This document is a comprehensive summary for Machine Learning 2. It is intended to help us study for the exams and for future reference in our professional lives (if any companies actually use R).

## Basic Statistics {.tabset}
Authors: Carrington Metts & Thomas Trankle

### Bias/Variance Tradeoff
**Variance** is defined as the amount by which a prediction would vary if it were estimated with a different training set. A model with high variance is *overfit*- small
changes in the training set may result in large changes to the model.

**Bias** is defined as the amount of error that is due to reducing a complex real-world dataset to a simple model. A model with high bias is *underfit*- changes in the
training set are unlikely to significantly change the model, but the model still does not make good predictions for the data.

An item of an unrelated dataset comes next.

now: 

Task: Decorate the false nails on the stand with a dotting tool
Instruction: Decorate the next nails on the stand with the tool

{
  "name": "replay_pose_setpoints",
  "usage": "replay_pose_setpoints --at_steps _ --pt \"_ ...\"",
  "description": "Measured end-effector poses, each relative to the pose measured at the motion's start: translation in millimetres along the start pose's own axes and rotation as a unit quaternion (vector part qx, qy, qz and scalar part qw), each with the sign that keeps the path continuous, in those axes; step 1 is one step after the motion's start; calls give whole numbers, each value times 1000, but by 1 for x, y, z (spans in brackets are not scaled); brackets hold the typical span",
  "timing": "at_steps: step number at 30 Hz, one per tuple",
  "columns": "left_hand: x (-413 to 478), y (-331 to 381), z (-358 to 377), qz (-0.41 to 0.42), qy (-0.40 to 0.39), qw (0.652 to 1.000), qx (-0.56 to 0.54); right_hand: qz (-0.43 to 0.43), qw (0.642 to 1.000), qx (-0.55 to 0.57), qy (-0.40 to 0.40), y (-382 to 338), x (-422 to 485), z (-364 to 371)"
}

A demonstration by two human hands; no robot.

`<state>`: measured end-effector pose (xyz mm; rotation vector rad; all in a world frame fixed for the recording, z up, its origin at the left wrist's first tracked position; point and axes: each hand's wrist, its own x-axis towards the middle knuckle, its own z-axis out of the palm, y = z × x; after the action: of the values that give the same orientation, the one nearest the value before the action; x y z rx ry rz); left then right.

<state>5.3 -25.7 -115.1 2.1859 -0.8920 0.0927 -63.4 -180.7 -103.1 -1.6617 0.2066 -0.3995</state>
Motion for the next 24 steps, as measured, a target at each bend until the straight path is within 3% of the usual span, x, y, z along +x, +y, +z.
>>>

If your training error is low and test error is high, the model has *high variance*. If both the training and testing errors are high, the model has
*high bias*. If both the training and testing errors are low, the model has *low variance and low bias*.

### Law of Parsimony
* Occam's razor
* Simpler Model is always better than complex model
* Only keep features that truly add substance to the model
* Avoid **overfitting** the model
  + Unimportant/irrelevant features overcomplicate model
  + Highly correlated features overcomplicate model (multicollinearity)
  + Interaction terms, polynomial terms, interaction with polynomials, etc.  models get complicated very quickly!

### Stats Formula's
Training set MSE = an underestimate of test MSE

MSE = RSS /n

Least squares method minimizes training not testing MSE

We can estimate test error indirectly by adjusting training error:

* $C_{P} = \frac{1}{n}(RSS + 2d\hat{\sigma}^{2})$
  + Smaller $C_{p}$ value = smaller test error
  + Select model with smaller $C_{P}$
  + second term is the penalty factor for having more features
* $\textbf{AIC} = \frac{1}{n\hat{\sigma}^2}(RSS + 2d\hat{\sigma}^{2})$
* $\textbf{BIC} = \frac{1}{n\hat{\sigma}^2}(RSS + log(n)\hat{\sigma}^{2})$
* $\textbf{Adjusted R}^2 = 1 - \frac{RSS/(n-d-1)}{TSS/(n-1)}$
  + Smaller adjusted $R^{2}$ = larger test error
  + Regular R2 is just RSS/TSS

where

$\hat{\sigma}^2$ = residual variance estimated using full model

d = # of features used in the subset

### Shrinkage/Regularization
We generally have a problem when $n$ < $p$

This creates low bias and high variance issue

The solution to this is Regularization (shrinkage; desensitization)

* Instead of fitting a model with all predictors (Xs)
* Shrink (regularize; constrain) β coefficients towards zero
* **NB**: This reduces **variance** but increases **bias**

Generally, we do this with either feature selection, ridge or lasso.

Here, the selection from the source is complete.